Et c’est peut-être là le message-clé de ce texte pour nous aujourd’hui, pour notre foi :
il ne faut pas se laisser piéger par le malentendu entre David et le Seigneur : Là où nous
prétendons enfermer Dieu dans des lieux, le figer, le fixer dans un espace, Dieu lui-même
vient nous rappeler qu’il est mouvement, vie, dynamisme… Comme si Dieu était « au-dessus
de Dieu » pour reprendre la belle formule du théologien Paul Tillich2.

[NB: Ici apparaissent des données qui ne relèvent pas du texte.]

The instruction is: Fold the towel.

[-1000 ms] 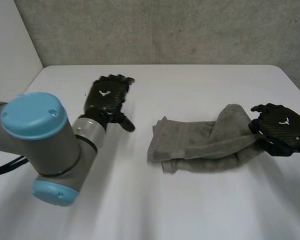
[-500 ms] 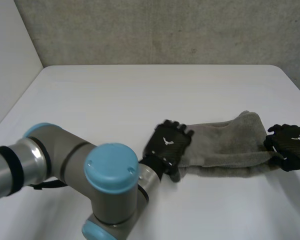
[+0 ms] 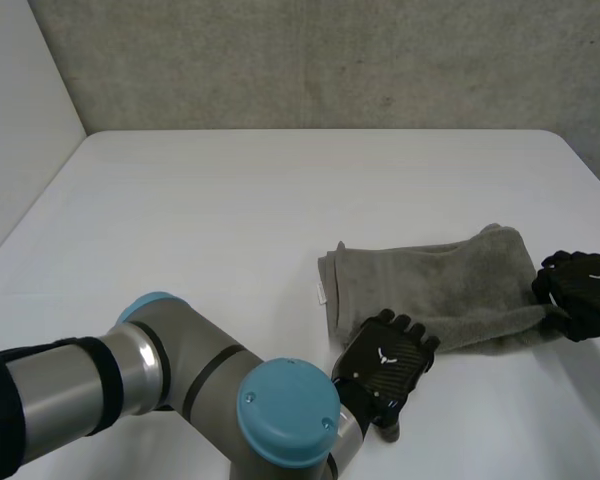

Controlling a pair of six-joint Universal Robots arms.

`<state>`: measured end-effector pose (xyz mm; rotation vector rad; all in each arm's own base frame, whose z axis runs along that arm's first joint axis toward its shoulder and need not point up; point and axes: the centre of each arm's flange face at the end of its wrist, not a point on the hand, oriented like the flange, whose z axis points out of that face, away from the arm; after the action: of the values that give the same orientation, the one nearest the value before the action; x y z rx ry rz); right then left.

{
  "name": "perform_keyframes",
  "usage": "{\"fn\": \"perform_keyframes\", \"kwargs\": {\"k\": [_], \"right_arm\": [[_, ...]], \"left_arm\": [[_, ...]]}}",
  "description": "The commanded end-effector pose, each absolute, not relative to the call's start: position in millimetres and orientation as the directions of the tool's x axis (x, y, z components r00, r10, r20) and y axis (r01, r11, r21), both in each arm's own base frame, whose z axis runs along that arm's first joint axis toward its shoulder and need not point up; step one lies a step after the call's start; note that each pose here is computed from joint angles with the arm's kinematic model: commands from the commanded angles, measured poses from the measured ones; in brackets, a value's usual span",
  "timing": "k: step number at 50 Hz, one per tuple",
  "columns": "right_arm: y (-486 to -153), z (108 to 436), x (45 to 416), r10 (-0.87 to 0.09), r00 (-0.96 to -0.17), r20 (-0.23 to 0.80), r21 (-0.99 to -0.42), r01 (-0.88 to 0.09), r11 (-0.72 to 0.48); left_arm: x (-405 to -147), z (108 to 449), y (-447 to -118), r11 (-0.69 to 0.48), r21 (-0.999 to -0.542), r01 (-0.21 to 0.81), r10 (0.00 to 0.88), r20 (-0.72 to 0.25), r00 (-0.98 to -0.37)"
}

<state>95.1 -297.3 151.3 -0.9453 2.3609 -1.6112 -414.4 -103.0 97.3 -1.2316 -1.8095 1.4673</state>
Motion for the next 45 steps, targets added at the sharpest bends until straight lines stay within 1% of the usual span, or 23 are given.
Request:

Alors F. & S. bien sûr les temples sont nécessaires : ils sont des repères dans notre
identité de croyants dans le parcours de nos vie jusqu’à notre mort et ils sont des supports
pour notre piété, mais le textes que nous avons médités et les paroles de Jésus nous
enseignent qu’ils sont loin d’être le « tout » de la présence de Dieu dans nos vies et nos cités.
Amen.

 

 

Annonces au culte du 26 novembre  2023 

 

 

 

 

Jeudi 23 ont eu lieu les obsèques de Mme Suzanne Pujol, âgée de 97 ans, à la chambre
funéraire de l’EHPAD rue Meyer.

 

 

Mardi 28 Novembre : Agapé Animation : « Un parcours dans la vie de nos ancêtres »
par Gisèle Camp.

 

Jeudi 30 Novembre: A 15 h : culte au Refuge.
                                            A 20 h 30 au Temple du Pont de l’Arn, concert classique avec Anne Alquier, soprano, Lise Lienhard, pianiste et Caroline Menrath, violoncelliste organisée

par l’Association de Françoise Dax-Boyer « Respirer en Montagne Noire » Participation libre.

 

Vendredi 1 er Décembre : A 20 h 30 au cinéma de Réalmont, rue Foulquier, dans le cadre
du Festival Migrant’scène, la CIMADE Tarn propose un film « Les engagés » d’Emilie
Frèche, suivi d’un débat animé par la Cimade avec la participation de son Président
national Henri Masson.

 

Samedi 2 Novembre à partir de 14 h 30 et dimanche 3 toute la journée : Vente annuelle
du Refuge Protestant à Castres, au 44 av. de Lautrec

 

Dimanche 3 Décembre : pour notre Paroisse, journée d’hiver à la salle municipale le
Thirondel à St Baudille.
Ouverture des stands à 9 h 30, culte à 10 h 30 avec la participation des enfants et de la
chorale, suivi de l’apéritif et du repas (inscriptions souhaitées pour une meilleure
organisation ; merci de porter vos couverts : assiettes, verres, couverts)
Le repas sera suivi du loto et de la tombola.

 

Information sur Ferrières : jusqu’au 15 Décembre, ouverture de la boutique de Noël au
Musée de Ferrières.
Du mardi au dimanche, de 14 h à 17 h, le musée est ouvert et propose un grand choix de
livres pour les enfants et les plus grands, des jeux, des objets de décoration, des produits
de l’artisanal local et du commerce équitable.